Setting up my weather-flow

I am looking forward to setting up my own WEATHER-FLOW STATION and I am following the best way to mount my unit. I am thinking about putting it either on an old television antenna tower or mounted on a pole in the middle of my yard.

How high should I place the unit above the roof “peak” which will be about 20 feet west of the units location? My home is a ranch style with the roof peak running north to south.
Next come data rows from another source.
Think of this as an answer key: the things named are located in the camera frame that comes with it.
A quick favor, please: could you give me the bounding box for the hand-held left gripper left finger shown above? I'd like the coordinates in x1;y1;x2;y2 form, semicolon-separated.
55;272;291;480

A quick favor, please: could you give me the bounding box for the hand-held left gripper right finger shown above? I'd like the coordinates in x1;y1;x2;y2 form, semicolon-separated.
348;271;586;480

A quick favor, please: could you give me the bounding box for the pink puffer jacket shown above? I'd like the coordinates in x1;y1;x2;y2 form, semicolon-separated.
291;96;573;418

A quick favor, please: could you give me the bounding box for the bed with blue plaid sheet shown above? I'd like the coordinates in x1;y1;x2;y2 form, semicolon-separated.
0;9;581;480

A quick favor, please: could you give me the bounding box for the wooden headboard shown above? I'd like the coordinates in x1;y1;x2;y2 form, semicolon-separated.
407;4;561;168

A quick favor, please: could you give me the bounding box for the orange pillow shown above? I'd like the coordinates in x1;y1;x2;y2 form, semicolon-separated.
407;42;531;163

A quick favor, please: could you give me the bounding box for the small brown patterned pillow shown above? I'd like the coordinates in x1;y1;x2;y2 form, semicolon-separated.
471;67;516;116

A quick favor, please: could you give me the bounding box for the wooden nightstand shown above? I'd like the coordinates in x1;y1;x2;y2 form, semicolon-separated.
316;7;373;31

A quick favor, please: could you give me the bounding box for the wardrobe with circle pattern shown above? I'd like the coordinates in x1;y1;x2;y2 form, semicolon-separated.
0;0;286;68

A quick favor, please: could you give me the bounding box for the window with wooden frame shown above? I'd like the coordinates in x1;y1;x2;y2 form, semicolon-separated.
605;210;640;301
Another location I am considering would be on top of my barn, with the roof line running east and west, However, there is a line of pine trees to the north of the barn that may affect the wind readings.

Thank you all for your input.

Welcome to the community.

There are different points to think on:

  • Air has to sit in the shade and well-ventilated location

I think your question is focusing on the Sky:

  • Wind detection needs a free line of view to all directions
    and
  • space to the next object below hence, these will disturb the flow profile.
  • Rain sensing is commonly done next to the ground (i.e. at 1 m)
  • for light (UV) sensing, surrounding objects should not cause shadows onto the Sky.

If you mount on an east-west orientated roof or a south-north that one will not play a role. :wink:
For Sky, it is important to mount it on a fix (not vibrating, moving or wobbling) mount (in other topics you’ll find many hints).

For the place of your Sky, you have to answer the question about what do you compare the data to and what is your focus set onto : wind, rain or UV/light intensity.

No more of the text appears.